Moving into the outback requires peeling layers - urban artifice, suburban parks, wheatbelt uniformity, the occasional nature reserve, small towns toggling remnant bush, much of it claimed by mines or the detritus of bygone days: empty wells, abandoned mine shafts, tattered homes missing roofs and doors, rusted fencing and ancient cow poop.
For us it means adding layers. The sting of the morning cold calls for six layers on the top half, two on the bottom, a wool hat, scarf and mittens. Welcome to winter camping.
The beach umbrella keeps us dry during breakfast
Our experience with weather forecasts is that they usually err on the side of precipitation. In Australia it usually rains less than they say it will. Since Sunday, when the rain was meant to slow down to near nothing, it’s persisted with uncanny obstinacy. It drizzles and drags one. Looks like it will clear but the woolly sky holds firm and delivers another lot of light rain that ensures everything stays damp or wet.
We arrive in Kalgoorlie early afternoon. The streets are glistening and 17 degrees feels like 10 with the wind. We check out several 4WD stores to enquire about installing air bags on our rear suspension – the heavy trailer is dragging down the rear of the car. But all three shops say it’ll take a few days to get the part we need delivered from Perth. So we bag the idea and head to the Dome instead. We’d spent nearly every day in this salubrious two-story wood-panelled coffee house when we were stuck here for a week last October waiting for our Kia to get fixed. I flip open my computer and clock an hour of work. It’s past 4pm by the time we hit the road. This far east, without changing time zones, the sun sets at 5pm. And the drizzly rain persists. The land is covered in puddles and mud.

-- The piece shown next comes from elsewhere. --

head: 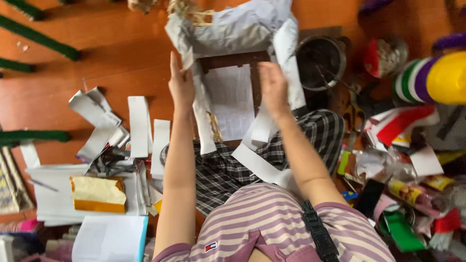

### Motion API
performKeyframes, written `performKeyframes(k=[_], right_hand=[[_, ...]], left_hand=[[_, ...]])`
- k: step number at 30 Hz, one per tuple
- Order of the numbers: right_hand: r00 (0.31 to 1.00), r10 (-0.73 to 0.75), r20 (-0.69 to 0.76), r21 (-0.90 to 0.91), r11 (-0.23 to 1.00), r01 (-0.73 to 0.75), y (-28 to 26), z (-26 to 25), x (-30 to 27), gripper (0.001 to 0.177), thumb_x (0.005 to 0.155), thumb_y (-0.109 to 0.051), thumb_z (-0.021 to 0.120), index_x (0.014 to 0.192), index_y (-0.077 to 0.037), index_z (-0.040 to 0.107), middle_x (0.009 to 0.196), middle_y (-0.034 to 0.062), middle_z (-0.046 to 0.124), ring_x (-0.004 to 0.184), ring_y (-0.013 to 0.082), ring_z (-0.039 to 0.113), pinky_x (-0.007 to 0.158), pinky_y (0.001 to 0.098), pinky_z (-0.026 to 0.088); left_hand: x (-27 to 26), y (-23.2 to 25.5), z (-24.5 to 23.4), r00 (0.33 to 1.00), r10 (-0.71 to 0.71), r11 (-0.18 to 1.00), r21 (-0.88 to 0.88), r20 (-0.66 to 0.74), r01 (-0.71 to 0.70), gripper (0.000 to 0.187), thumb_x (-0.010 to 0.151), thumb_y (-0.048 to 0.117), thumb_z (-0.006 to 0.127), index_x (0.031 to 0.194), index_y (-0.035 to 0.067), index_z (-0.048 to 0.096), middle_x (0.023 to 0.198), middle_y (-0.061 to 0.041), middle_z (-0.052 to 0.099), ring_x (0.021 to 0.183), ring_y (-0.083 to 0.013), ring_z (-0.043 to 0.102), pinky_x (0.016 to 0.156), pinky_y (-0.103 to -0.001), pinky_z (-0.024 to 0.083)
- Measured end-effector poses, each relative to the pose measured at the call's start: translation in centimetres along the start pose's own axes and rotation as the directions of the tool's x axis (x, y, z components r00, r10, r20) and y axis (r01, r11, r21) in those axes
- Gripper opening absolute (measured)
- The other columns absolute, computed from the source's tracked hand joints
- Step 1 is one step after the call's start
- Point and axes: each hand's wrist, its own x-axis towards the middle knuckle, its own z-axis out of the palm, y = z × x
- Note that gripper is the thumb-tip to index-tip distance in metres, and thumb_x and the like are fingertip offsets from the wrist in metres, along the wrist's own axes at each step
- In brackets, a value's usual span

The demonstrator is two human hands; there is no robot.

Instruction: Tearing paper strips and wrapping them around a frame to create a sculpture

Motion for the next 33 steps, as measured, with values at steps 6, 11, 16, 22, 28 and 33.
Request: performKeyframes(k=[6,11,16,22,28,33], right_hand=[[0.930,0.366,-0.035,-0.835,0.500,-0.229,11.6,-14.4,-2.9,0.018,0.097,-0.018,0.060,0.110,-0.015,0.070,0.095,0.0090,0.063,0.088,0.0324,0.061,0.067,0.0441,0.056],[0.865,0.497,0.069,-0.750,0.598,-0.283,6.8,-15.3,-4.2,0.047,0.090,0.002,0.051,0.136,-0.008,0.057,0.109,0.0245,0.052,0.081,0.0434,0.063,0.068,0.0551,0.055],[0.808,0.574,0.132,-0.494,0.745,-0.449,5.7,-15.9,-6.2,0.047,0.092,-0.007,0.047,0.138,-0.010,0.057,0.118,0.0246,0.057,0.106,0.0442,0.058,0.089,0.0530,0.048],[0.866,0.489,0.105,-0.094,0.872,-0.481,3.1,-14.6,-5.5,0.042,0.093,-0.003,0.042,0.131,-0.003,0.060,0.083,0.0141,0.068,0.064,0.0196,0.064,0.064,0.0322,0.051],[0.908,0.275,0.316,-0.037,0.960,-0.278,-1.9,-2.8,-3.5,0.039,0.087,-0.005,0.057,0.123,-0.014,0.067,0.102,0.0157,0.070,0.088,0.0275,0.067,0.081,0.0375,0.053],[0.877,0.188,0.442,-0.088,0.982,-0.166,-0.2,6.5,-3.5,0.042,0.091,-0.004,0.055,0.130,-0.018,0.064,0.111,0.0168,0.068,0.104,0.0352,0.065,0.092,0.0413,0.052]], left_hand=[[0.6,0.5,1.6,0.993,0.083,0.979,0.192,-0.083,-0.066,0.053,0.087,0.004,0.056,0.137,0.023,0.054,0.094,-0.015,0.074,0.084,-0.0371,0.070,0.075,-0.052,0.055],[0.8,1.6,2.3,0.984,0.161,0.954,0.267,-0.071,-0.137,0.032,0.089,0.007,0.062,0.121,0.009,0.066,0.098,-0.016,0.070,0.091,-0.0349,0.067,0.083,-0.045,0.051],[1.7,0.3,3.0,0.991,0.124,0.968,0.228,-0.052,-0.109,0.028,0.095,0.016,0.058,0.120,0.014,0.069,0.100,-0.015,0.067,0.095,-0.0369,0.064,0.086,-0.046,0.049],[1.5,0.5,1.6,0.999,-0.045,0.995,-0.093,0.012,0.046,0.036,0.095,0.011,0.051,0.129,0.011,0.061,0.113,-0.020,0.066,0.109,-0.0401,0.061,0.092,-0.050,0.048],[1.5,0.3,0.3,0.966,-0.221,0.720,-0.647,0.132,0.252,0.051,0.091,-0.005,0.042,0.137,0.011,0.054,0.125,-0.020,0.062,0.117,-0.0311,0.060,0.095,-0.047,0.051],[1.3,0.6,0.6,0.934,-0.311,0.528,-0.786,0.174,0.322,0.062,0.082,-0.010,0.039,0.136,0.014,0.056,0.118,-0.013,0.065,0.107,-0.0217,0.064,0.087,-0.034,0.056]])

We find a spot just north of Kalgoorlie, a short distance from the “Two-up” club, where old-timers congregate in a ramshackle tin shed to play an once-outlawed gambling game. Fortunately on a wet Monday night nobody’s ventured out for a game. The silhouette of a gangly gum rests in the twilight while we share a glass of red. Before it’s half gone the rain resumes. So we head inside the camper to wait it out, hoping for a dry spell long enough to cook our dinner.